The data:

- Opening Delimiter -

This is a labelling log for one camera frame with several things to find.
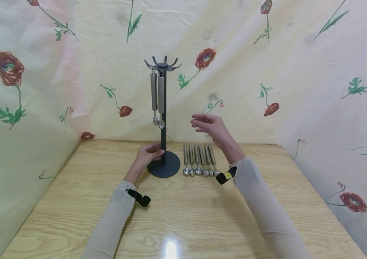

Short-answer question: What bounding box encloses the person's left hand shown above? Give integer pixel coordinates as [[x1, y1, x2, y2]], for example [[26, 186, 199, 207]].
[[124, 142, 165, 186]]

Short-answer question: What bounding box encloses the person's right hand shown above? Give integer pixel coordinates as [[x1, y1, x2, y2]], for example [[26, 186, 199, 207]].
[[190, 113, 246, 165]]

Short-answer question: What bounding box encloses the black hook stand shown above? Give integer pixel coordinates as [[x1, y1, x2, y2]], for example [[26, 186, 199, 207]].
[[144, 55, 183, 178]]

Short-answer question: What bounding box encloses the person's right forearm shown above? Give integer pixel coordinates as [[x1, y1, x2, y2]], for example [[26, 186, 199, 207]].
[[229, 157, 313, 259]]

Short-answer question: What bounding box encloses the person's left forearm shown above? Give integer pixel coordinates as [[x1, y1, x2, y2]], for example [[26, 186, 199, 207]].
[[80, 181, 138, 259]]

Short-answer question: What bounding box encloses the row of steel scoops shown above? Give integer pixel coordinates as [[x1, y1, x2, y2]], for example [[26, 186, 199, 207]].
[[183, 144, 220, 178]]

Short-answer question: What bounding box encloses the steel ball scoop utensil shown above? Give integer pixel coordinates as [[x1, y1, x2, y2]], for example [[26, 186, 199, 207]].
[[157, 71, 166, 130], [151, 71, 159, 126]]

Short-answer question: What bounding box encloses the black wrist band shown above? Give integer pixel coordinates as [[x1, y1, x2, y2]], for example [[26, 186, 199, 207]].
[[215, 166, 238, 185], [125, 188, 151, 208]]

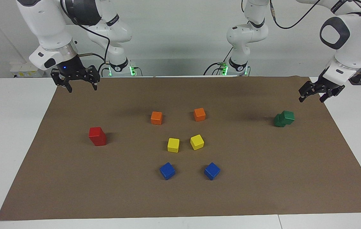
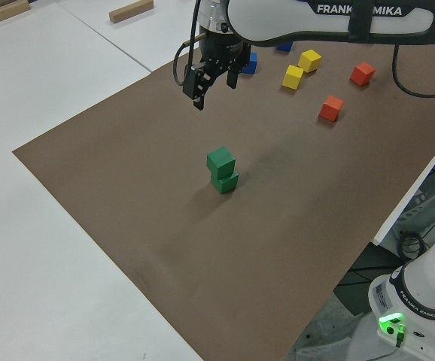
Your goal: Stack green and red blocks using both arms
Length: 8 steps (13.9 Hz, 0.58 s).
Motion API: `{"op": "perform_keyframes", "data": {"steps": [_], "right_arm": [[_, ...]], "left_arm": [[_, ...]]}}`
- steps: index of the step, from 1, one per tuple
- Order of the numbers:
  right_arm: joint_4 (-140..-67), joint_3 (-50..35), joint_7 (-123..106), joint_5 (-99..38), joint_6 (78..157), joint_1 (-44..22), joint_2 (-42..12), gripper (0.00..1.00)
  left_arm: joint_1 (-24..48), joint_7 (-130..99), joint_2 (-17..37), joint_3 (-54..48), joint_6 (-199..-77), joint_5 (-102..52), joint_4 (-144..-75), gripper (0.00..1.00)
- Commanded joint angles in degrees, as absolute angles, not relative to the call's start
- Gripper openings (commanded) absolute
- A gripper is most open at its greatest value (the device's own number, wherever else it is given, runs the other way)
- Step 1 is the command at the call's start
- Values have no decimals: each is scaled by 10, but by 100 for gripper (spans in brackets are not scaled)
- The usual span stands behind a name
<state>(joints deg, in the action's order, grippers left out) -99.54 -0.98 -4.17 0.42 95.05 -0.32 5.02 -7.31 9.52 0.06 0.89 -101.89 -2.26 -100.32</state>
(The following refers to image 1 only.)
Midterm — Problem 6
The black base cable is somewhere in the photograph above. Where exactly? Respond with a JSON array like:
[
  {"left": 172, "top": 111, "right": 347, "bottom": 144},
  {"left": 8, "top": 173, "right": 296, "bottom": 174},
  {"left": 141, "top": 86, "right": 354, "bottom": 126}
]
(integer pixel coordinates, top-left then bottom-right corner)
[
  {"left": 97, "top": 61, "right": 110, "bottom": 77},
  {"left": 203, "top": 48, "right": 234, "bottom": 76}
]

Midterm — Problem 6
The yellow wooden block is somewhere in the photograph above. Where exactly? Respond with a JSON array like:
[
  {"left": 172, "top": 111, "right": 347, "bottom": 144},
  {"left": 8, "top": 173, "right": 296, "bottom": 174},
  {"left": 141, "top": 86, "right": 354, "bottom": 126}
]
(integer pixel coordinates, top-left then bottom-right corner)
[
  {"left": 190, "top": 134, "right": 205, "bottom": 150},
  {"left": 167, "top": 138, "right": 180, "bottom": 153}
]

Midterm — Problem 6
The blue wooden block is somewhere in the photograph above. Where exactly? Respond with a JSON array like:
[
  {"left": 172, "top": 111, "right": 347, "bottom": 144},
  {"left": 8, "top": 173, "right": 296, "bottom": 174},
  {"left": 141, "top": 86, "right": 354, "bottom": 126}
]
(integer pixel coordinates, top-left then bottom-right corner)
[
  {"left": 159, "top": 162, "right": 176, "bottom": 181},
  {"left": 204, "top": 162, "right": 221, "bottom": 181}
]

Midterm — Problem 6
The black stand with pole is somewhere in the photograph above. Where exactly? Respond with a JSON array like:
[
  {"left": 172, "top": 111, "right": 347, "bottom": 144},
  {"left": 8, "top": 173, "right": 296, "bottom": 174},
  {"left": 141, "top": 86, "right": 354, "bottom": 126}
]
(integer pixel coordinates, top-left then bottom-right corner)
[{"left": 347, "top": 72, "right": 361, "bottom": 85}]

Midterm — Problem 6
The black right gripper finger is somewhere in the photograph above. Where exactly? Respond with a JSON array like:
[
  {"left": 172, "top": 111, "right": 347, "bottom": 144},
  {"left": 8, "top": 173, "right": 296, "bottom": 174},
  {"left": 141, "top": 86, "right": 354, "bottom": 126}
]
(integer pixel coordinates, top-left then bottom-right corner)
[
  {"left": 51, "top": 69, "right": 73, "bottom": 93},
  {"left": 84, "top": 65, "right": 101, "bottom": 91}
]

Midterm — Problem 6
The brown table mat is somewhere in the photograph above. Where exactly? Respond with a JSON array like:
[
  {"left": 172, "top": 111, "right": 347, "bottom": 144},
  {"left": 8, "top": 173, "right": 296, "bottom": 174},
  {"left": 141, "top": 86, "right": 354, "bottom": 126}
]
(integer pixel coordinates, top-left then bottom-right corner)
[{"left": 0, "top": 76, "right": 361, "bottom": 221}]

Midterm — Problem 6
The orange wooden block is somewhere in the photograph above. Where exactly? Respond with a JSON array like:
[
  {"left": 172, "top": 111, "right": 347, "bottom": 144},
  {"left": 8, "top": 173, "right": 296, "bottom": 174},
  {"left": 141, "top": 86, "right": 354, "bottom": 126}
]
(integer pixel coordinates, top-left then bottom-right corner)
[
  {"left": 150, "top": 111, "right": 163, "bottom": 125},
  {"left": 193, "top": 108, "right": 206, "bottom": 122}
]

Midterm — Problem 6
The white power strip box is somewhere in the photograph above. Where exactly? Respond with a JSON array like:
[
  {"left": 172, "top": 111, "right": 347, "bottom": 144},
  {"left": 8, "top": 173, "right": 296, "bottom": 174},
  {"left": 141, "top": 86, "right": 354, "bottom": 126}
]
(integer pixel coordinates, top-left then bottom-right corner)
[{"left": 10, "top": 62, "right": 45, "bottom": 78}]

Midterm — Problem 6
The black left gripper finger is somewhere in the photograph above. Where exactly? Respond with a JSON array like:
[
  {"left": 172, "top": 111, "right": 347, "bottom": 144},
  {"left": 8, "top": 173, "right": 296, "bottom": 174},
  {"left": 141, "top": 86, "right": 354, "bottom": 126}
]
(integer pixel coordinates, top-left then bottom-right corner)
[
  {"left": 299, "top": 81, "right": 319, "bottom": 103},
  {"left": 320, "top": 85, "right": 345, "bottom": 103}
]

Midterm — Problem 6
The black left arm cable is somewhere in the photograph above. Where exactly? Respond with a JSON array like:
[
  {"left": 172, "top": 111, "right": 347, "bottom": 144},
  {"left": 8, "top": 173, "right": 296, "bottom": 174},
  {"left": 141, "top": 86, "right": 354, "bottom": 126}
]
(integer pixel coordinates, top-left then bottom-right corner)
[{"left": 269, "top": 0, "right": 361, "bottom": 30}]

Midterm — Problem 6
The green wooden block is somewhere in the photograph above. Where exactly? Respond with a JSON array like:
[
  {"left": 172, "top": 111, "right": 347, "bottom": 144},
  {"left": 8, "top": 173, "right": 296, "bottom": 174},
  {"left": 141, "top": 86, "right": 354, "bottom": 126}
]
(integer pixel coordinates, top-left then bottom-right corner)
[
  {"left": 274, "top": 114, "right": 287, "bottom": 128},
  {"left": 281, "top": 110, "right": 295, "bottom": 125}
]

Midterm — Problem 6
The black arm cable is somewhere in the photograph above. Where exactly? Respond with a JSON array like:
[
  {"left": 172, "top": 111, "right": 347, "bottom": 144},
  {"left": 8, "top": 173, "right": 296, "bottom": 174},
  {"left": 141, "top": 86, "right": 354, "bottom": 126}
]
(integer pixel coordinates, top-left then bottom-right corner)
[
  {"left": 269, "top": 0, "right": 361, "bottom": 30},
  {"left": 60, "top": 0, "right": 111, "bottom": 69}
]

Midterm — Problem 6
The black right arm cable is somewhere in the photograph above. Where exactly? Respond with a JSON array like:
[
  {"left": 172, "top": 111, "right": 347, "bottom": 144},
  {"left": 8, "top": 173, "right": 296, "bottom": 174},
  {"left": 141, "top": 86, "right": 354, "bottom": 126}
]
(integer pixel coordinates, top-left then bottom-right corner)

- Closing Delimiter -

Your instructions: Gather all lines with the string "absolute" from the data.

Answer to this exercise:
- Commanded joint angles in degrees, as absolute angles, not relative to the call's start
- Gripper openings (commanded) absolute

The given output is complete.